The consumer data used for personalization can come from a slew of sources. For instance, 76% of retailers utilize loyalty data, giving them easy access to past purchases and preferences, while 40% of retailers use Geographic Information System (GIS) technology, which helps ensure search results match the local weather, not to mention sports teams.

“You want to really bring in as many different types of data sources as possible,” said Burley. “Any one of these can give you some good indicators or some good ideas, but it’s not necessarily going to give you that truly, uniquely personal experience. So if I know your history, I see what you’re typing in and what you’re not typing in, what you’re clicking on and what you’re not clicking on and what you buy and what you don’t buy, I can factor that in with what other people in your cohort might be doing and get a much better picture.”

Personalization applies to search as well, and retailers express confidence in their ability to understand shoppers’ query intents: the average retailer grades their capabilities at 4 on a scale of 1 to 5. However, there is still plenty of room for improvement: only 46% of retailers use anomaly detection, which is vital in getting ahead of trends and making sure both product stock and campaigns are being prepared accordingly.

The First Step Is Getting Search Right

Strong search functionality is a prerequisite for personalization — after all, a shopper won’t care what you present them with if it’s not relevant to what they want in the first place. This area represents a potential product management challenge, particularly with new product launches. While modern e-Commerce management tools let retailers have their entire index up and running from scratch in as little as 30 minutes, 53% reported that it takes them up to 24 hours or more to make a new catalog item available to be sold online.

This challenge was actually more common among companies with $400 million or more in revenue, at 54%. In comparison, only 39% of retailers with revenue between $200 and $399 million and 38% of retailers with revenue between $100 and $199 million need up to 24 hours to index items.
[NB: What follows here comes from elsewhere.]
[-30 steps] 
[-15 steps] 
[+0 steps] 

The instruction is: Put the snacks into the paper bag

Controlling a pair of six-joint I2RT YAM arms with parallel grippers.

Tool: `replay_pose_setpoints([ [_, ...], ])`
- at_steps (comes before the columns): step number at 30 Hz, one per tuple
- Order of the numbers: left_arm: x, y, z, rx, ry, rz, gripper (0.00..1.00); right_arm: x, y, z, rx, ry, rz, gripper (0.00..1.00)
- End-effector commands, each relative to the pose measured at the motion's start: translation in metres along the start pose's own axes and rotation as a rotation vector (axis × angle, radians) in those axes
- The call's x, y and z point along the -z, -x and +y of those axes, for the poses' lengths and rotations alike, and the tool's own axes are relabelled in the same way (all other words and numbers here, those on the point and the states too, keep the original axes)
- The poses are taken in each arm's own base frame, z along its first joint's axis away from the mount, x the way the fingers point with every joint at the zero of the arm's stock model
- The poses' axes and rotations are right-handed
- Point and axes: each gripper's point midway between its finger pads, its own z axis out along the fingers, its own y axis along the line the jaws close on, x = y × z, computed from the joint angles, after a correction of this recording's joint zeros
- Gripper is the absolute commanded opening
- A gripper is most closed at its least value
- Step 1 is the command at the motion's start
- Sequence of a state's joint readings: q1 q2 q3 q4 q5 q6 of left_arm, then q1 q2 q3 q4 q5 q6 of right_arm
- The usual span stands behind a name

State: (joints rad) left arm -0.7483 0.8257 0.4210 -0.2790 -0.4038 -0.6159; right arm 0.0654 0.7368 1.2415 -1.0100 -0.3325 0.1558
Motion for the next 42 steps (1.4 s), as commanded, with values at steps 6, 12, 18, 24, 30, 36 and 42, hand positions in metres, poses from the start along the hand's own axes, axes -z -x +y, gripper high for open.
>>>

“Big companies are still struggling with the size of their product catalogs and the amount of time it takes for them to get their information even findable,” said Burley. “That’s a fundamental problem right there. If your product information is not being indexed for up to 24 hours, or in 8% of cases even longer than 24 hours, that means you’ve got product ready to sell and yet you haven’t even taken it out of the warehouse, for want of better way of describing it. Until that search engine index knows that that product is readily available, your shoppers can’t see it.”

As might be expected, offering accurate, up-to-date search results is an important sales driver: research shows that when a web site search is used, conversion rates average 4.63% compared to 2.77%. Ensuring that every search brings up relevant results requires a scalable engine that can make sure every item is available no matter how large a product portfolio grows. Applying that same level of dedication to personalization can keep a customer in your ecosystem no matter how many visits they make before making a purchase.